## About this exercise
Please give back the listing below word for word and drop any images.

## Material provided
==*==

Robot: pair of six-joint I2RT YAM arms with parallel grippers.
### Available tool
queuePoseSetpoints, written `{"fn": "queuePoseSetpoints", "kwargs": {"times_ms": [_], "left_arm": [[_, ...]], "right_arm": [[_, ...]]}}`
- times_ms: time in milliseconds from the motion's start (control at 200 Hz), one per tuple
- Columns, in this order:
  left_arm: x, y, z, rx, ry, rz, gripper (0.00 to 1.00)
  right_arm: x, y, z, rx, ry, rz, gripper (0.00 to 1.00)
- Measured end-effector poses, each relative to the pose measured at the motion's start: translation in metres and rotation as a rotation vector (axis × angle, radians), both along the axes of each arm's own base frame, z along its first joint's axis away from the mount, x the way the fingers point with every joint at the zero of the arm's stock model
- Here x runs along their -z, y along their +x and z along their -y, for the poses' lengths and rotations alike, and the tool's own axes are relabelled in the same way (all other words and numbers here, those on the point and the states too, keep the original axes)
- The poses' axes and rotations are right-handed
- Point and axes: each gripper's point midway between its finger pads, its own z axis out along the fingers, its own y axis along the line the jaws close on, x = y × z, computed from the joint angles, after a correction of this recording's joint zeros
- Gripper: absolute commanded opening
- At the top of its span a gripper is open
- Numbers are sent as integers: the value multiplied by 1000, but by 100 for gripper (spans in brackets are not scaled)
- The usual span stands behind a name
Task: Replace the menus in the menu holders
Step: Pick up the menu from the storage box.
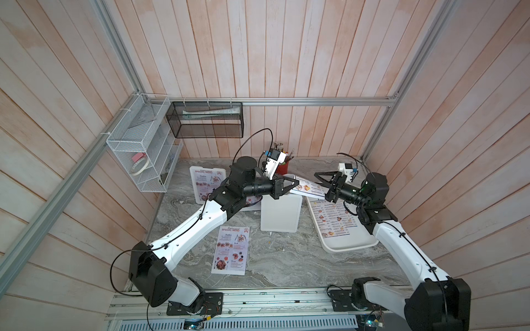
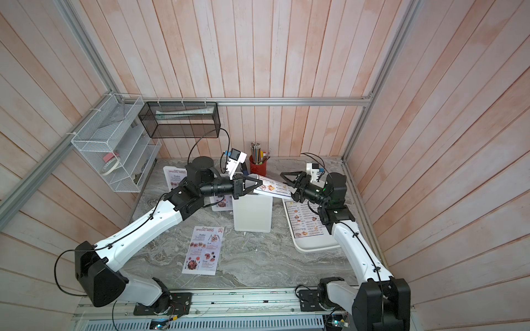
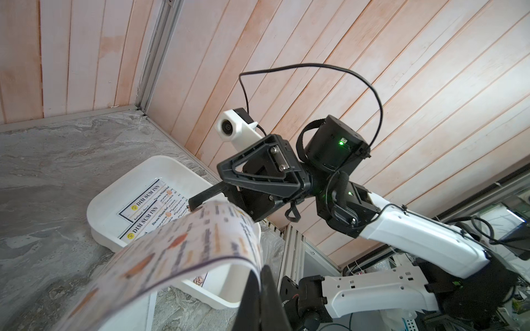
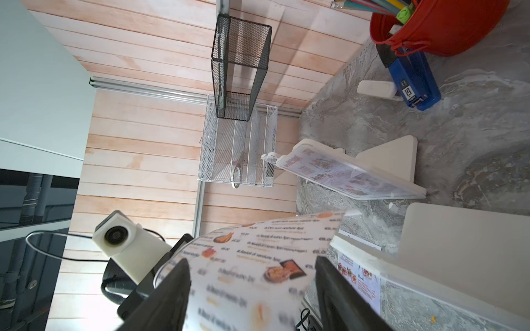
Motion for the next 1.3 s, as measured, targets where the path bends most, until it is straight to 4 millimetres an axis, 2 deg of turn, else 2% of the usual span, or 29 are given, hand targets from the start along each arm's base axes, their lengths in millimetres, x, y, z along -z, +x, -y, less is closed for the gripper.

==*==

## Solved problem
Robot: pair of six-joint I2RT YAM arms with parallel grippers.
### Available tool
queuePoseSetpoints, written `{"fn": "queuePoseSetpoints", "kwargs": {"times_ms": [_], "left_arm": [[_, ...]], "right_arm": [[_, ...]]}}`
- times_ms: time in milliseconds from the motion's start (control at 200 Hz), one per tuple
- Columns, in this order:
  left_arm: x, y, z, rx, ry, rz, gripper (0.00 to 1.00)
  right_arm: x, y, z, rx, ry, rz, gripper (0.00 to 1.00)
- Measured end-effector poses, each relative to the pose measured at the motion's start: translation in metres and rotation as a rotation vector (axis × angle, radians), both along the axes of each arm's own base frame, z along its first joint's axis away from the mount, x the way the fingers point with every joint at the zero of the arm's stock model
- Here x runs along their -z, y along their +x and z along their -y, for the poses' lengths and rotations alike, and the tool's own axes are relabelled in the same way (all other words and numbers here, those on the point and the states too, keep the original axes)
- The poses' axes and rotations are right-handed
- Point and axes: each gripper's point midway between its finger pads, its own z axis out along the fingers, its own y axis along the line the jaws close on, x = y × z, computed from the joint angles, after a correction of this recording's joint zeros
- Gripper: absolute commanded opening
- At the top of its span a gripper is open
- Numbers are sent as integers: the value multiplied by 1000, but by 100 for gripper (spans in brackets are not scaled)
- The usual span stands behind a name
Task: Replace the menus in the menu holders
Step: Pick up the menu from the storage box.
Motion for the next 1.3 s, as measured, targets where the path bends most, until it is straight to 4 millimetres an axis, 2 deg of turn, else 2% of the usual span, or 29 are given, hand targets from the start along each arm's base axes, their lengths in millimetres, x, y, z along -z, +x, -y, less is closed for the gripper.

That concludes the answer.